(Dataset entries)
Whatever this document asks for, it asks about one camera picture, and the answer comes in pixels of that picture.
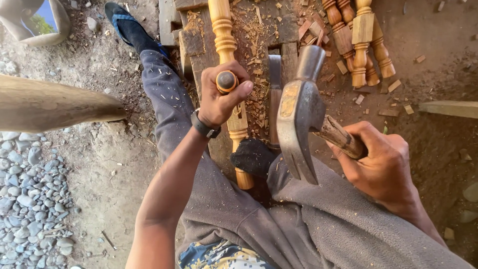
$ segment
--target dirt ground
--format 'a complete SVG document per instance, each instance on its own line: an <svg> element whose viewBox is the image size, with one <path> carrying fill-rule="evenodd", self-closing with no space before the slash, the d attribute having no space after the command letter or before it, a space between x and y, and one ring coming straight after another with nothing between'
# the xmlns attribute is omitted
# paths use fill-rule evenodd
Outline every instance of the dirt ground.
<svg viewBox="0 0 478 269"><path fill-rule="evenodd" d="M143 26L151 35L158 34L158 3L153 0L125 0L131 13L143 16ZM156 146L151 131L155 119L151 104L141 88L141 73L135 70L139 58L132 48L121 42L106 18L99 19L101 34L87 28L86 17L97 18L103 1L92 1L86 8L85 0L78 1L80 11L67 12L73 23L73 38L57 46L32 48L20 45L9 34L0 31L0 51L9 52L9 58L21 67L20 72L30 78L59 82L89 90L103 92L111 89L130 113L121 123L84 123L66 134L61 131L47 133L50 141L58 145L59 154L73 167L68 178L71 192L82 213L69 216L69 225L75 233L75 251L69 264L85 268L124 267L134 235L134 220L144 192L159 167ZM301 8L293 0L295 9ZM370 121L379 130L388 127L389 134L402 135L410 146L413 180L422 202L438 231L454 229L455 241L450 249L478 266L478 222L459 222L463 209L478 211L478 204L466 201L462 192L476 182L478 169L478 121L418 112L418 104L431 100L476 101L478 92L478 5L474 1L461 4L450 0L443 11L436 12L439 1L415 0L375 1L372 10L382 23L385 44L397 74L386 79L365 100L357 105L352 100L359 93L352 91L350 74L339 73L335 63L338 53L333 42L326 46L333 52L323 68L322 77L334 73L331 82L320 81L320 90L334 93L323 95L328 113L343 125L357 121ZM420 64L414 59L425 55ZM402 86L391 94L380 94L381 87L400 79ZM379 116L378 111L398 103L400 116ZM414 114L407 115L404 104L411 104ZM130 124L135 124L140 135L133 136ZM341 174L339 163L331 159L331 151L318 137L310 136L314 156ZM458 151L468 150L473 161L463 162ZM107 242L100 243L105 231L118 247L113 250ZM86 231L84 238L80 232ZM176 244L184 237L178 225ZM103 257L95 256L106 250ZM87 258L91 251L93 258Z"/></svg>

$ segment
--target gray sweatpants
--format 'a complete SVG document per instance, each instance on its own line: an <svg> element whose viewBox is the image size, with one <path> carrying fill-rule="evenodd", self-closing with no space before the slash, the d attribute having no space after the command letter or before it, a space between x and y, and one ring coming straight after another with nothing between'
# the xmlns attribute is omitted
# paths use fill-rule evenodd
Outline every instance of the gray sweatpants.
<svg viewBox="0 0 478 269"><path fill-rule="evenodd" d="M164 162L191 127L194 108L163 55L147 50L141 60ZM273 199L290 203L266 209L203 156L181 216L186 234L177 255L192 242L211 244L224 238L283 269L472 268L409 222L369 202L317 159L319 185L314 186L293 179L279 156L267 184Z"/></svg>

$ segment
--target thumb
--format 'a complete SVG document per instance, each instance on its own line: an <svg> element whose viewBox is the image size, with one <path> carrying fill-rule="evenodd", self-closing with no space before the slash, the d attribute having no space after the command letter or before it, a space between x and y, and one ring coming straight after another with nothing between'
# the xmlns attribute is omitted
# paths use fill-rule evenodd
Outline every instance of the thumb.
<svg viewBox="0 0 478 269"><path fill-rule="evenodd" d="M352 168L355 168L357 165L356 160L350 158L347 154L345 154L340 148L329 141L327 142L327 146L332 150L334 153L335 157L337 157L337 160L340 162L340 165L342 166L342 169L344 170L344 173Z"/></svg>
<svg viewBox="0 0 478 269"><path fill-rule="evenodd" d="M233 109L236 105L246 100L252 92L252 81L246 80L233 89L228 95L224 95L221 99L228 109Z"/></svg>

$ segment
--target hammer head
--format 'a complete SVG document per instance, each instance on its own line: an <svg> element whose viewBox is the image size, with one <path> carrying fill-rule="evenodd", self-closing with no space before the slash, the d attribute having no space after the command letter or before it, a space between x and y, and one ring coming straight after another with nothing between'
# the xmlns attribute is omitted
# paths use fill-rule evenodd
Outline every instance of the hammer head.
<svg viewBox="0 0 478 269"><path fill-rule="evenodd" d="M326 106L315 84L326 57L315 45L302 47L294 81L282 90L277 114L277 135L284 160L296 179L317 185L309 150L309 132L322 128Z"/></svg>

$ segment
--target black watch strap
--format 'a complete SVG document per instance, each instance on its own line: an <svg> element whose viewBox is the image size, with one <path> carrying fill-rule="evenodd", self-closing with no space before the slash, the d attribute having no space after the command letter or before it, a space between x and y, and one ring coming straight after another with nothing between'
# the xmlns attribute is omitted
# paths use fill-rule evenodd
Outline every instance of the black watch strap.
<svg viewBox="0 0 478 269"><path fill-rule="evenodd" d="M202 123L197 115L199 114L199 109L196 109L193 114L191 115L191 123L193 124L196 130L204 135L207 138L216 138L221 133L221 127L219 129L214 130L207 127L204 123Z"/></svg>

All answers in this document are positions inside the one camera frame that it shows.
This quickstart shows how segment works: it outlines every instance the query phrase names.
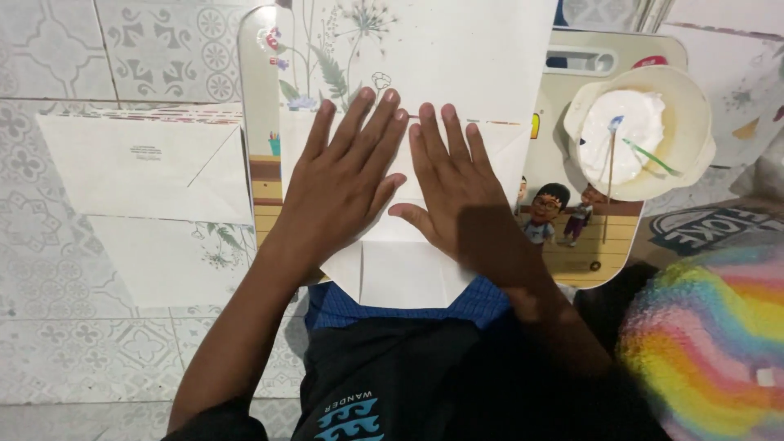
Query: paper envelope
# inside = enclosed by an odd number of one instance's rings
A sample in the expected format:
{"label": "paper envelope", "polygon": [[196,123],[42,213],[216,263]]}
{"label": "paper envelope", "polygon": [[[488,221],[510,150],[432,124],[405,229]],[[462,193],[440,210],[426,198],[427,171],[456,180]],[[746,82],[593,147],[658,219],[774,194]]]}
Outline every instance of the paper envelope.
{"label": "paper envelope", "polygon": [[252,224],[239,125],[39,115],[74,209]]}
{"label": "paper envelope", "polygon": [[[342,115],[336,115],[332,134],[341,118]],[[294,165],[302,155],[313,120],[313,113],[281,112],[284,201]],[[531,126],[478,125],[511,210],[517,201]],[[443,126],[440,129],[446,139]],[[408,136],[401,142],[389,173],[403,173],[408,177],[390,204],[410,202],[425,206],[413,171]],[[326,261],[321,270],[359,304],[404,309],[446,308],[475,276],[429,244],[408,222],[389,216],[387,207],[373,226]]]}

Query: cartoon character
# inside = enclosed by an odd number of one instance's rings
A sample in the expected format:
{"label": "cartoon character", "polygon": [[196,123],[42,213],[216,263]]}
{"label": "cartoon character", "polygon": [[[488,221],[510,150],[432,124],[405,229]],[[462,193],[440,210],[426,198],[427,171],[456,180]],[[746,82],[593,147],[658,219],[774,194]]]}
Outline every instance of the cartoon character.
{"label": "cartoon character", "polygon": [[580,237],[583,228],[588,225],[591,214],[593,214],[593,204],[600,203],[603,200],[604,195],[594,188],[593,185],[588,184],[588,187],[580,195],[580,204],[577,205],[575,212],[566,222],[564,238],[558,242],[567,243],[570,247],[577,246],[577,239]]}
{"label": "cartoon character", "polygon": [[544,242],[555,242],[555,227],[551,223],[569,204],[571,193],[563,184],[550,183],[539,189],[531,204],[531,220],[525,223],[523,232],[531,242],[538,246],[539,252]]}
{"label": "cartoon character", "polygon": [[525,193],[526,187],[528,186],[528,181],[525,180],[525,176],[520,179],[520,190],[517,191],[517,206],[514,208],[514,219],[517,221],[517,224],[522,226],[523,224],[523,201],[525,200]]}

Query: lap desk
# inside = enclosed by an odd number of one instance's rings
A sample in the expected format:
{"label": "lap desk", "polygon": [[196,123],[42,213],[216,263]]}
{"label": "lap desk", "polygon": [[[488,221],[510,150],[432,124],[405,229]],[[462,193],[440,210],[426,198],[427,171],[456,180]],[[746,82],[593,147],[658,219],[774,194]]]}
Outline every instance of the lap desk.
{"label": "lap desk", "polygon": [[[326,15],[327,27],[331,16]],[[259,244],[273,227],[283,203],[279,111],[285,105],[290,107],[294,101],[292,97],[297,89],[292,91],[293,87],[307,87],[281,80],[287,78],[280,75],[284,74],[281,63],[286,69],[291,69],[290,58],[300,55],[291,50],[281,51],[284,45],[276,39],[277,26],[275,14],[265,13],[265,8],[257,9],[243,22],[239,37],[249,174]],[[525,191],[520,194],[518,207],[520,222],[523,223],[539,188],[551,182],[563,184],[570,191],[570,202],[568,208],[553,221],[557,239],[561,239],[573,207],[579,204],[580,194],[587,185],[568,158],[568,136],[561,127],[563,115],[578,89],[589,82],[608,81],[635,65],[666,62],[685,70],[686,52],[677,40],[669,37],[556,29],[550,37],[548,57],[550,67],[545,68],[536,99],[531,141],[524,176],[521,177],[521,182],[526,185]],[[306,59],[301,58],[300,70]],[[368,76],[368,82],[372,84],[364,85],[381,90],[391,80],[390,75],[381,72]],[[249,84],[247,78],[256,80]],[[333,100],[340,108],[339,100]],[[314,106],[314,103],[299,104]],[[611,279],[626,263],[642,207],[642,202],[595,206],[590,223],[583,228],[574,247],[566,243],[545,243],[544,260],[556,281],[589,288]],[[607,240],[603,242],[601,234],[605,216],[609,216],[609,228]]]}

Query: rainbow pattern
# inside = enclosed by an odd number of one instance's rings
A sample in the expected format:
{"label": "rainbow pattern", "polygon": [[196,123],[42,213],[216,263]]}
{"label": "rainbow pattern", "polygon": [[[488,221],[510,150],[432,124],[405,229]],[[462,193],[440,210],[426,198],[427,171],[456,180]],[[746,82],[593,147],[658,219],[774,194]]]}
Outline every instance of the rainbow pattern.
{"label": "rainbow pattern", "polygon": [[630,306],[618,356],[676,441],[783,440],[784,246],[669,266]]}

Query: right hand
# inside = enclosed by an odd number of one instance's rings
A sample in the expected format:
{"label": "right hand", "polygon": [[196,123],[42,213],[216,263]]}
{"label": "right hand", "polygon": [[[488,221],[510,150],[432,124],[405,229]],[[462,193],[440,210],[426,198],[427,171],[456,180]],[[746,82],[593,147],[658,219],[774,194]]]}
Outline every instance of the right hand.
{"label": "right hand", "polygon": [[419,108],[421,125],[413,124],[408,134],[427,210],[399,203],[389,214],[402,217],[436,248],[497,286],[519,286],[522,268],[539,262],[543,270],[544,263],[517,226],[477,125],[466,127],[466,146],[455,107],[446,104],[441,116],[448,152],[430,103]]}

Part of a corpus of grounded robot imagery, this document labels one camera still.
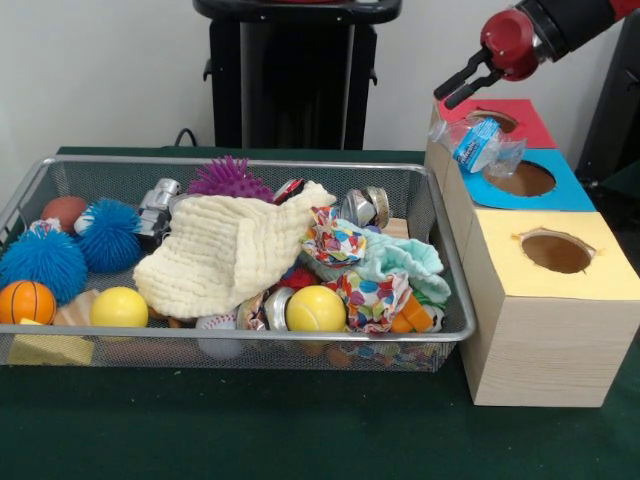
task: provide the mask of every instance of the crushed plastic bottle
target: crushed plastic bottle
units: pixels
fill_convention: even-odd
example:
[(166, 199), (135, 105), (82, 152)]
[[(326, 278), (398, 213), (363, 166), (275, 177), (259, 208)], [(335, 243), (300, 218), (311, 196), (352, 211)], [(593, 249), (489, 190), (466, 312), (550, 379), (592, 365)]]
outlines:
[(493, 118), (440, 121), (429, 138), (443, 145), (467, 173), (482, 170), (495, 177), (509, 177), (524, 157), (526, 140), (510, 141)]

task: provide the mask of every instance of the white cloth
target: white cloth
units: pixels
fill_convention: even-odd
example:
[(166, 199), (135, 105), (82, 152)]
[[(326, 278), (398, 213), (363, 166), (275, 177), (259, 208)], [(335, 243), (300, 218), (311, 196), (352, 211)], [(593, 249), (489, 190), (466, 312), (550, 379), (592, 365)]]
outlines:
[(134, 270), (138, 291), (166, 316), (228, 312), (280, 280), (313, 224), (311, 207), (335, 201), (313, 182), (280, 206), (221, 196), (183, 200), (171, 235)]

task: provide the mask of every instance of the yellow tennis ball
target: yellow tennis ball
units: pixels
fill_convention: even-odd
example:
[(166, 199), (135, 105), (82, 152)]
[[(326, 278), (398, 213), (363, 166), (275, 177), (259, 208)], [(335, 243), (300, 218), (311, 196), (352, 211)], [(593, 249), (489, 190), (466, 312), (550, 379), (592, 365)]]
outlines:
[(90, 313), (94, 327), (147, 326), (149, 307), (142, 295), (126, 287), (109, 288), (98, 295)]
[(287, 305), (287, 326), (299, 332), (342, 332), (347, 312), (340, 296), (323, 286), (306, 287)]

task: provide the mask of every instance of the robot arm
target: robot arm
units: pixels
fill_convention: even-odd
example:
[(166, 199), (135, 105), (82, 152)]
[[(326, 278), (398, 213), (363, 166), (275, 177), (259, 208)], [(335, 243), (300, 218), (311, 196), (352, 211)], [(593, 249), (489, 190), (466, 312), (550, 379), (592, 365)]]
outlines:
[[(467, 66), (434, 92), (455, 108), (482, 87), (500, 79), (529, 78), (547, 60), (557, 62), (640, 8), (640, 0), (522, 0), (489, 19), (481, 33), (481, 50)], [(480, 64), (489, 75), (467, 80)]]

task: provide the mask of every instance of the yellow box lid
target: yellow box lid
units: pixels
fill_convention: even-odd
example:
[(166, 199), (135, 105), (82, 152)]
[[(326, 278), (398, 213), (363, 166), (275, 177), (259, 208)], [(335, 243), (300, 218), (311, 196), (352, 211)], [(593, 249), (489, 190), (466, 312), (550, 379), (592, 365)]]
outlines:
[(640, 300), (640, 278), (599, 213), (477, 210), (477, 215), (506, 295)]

Task to complete
Each line in the data that holds the string "crushed" needs to be copied.

Answer below
task: provide the mask of every instance of the crushed plastic bottle
target: crushed plastic bottle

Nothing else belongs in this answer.